Hot Tip #3 (Ibukun, Doctoral Student at Cornell University): Leaders should explicitly commit to culturally responsive evaluation. At my GEDI site, health equity is the organization’s main mission. To assess the organization’s impact on health equity in the community, it is crucial that leaders stay reflective and knowledgeable on health-specific culturally responsive evaluation. The foundation can influence health equity through setting grant project requirements. It is not enough for organizations’ stances and staff members to be committed to CRE; the leaders must also be supportive of these efforts. Ultimately, foundations’ leaders have the unique ability to tackle these issues through their grant-making, as they hold positions of power and have the potential to influence systemic change.

The American Evaluation Association is celebrating Graduate Education Diversity Internship (GEDI) Program week.
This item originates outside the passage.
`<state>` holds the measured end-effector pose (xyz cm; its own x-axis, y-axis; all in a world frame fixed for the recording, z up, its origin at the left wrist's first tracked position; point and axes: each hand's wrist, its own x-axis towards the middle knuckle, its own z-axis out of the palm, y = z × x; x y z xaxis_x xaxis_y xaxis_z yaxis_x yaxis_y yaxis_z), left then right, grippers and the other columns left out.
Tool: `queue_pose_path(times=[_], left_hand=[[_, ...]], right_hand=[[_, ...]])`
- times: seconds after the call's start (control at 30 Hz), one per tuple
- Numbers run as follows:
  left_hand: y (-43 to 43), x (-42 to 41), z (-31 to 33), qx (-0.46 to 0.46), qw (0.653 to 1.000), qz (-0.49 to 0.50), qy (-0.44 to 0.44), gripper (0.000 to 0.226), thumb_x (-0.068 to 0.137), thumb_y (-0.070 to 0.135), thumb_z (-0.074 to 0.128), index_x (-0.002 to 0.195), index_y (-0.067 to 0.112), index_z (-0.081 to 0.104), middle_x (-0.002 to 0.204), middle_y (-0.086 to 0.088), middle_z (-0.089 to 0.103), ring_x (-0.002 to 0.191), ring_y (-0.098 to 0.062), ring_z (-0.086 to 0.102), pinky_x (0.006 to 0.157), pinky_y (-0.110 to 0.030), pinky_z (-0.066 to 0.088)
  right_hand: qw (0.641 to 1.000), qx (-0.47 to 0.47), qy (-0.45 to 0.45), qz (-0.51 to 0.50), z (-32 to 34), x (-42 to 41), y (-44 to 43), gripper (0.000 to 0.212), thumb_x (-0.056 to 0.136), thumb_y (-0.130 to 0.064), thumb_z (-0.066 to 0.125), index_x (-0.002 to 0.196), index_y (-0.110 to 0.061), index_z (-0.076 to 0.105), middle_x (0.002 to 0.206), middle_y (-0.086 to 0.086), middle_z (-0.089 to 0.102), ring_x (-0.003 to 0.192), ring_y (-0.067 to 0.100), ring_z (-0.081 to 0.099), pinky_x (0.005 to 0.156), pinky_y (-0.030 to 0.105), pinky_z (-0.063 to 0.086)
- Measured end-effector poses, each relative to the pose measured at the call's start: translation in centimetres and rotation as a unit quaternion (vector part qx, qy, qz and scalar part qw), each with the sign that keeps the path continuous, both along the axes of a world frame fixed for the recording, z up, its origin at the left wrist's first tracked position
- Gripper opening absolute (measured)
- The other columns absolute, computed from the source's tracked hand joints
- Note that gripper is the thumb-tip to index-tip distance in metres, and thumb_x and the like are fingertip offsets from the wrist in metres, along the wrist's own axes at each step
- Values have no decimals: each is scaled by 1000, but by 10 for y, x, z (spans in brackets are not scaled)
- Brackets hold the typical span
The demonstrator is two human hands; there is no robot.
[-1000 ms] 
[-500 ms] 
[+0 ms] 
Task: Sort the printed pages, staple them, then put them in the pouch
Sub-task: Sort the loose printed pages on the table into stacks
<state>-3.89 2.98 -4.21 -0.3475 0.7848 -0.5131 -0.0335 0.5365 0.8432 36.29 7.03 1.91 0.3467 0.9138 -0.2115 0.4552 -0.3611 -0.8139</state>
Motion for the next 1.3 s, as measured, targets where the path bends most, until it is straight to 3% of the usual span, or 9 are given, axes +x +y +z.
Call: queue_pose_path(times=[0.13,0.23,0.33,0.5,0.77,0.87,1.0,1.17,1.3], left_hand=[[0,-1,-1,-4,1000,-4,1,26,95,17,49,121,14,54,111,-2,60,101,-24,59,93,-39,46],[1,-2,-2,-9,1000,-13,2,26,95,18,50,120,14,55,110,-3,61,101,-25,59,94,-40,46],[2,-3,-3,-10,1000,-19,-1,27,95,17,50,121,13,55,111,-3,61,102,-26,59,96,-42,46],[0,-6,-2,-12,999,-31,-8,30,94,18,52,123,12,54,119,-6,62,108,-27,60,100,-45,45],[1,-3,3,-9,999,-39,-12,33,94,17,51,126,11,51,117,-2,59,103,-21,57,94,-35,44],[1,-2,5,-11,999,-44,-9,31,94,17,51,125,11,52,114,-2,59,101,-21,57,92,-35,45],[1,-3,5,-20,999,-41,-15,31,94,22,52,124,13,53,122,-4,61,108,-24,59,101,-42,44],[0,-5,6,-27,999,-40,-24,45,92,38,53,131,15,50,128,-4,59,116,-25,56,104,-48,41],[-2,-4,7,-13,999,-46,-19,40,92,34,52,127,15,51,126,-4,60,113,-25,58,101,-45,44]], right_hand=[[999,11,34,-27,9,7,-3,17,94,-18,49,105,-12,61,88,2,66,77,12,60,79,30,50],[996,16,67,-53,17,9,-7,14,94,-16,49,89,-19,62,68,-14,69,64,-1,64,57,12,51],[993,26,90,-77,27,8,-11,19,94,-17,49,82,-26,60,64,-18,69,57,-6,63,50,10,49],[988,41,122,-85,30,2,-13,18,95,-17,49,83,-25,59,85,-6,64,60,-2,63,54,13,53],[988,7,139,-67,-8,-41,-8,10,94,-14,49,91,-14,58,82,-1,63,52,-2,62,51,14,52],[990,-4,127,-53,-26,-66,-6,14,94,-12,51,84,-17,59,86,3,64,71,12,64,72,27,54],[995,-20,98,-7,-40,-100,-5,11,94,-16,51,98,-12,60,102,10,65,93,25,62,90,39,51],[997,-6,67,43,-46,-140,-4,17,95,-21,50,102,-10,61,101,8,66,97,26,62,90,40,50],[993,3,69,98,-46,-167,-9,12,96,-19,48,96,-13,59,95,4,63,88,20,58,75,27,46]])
The contributions all this week to aea365 come from AEA’s GEDI Program and its interns. For more information on GEDI, see their webpage here: http://www.eval.org/GEDI Do you have questions, concerns, kudos, or content to extend this aea365 contribution? Please add them in the comments section for this post on the aea365 webpage so that we may enrich our community of practice. Would you like to submit an aea365 Tip? Please send a note of interest to aea365@eval.org. aea365 is sponsored by the American Evaluation Association and provides a Tip-a-Day by and for evaluators.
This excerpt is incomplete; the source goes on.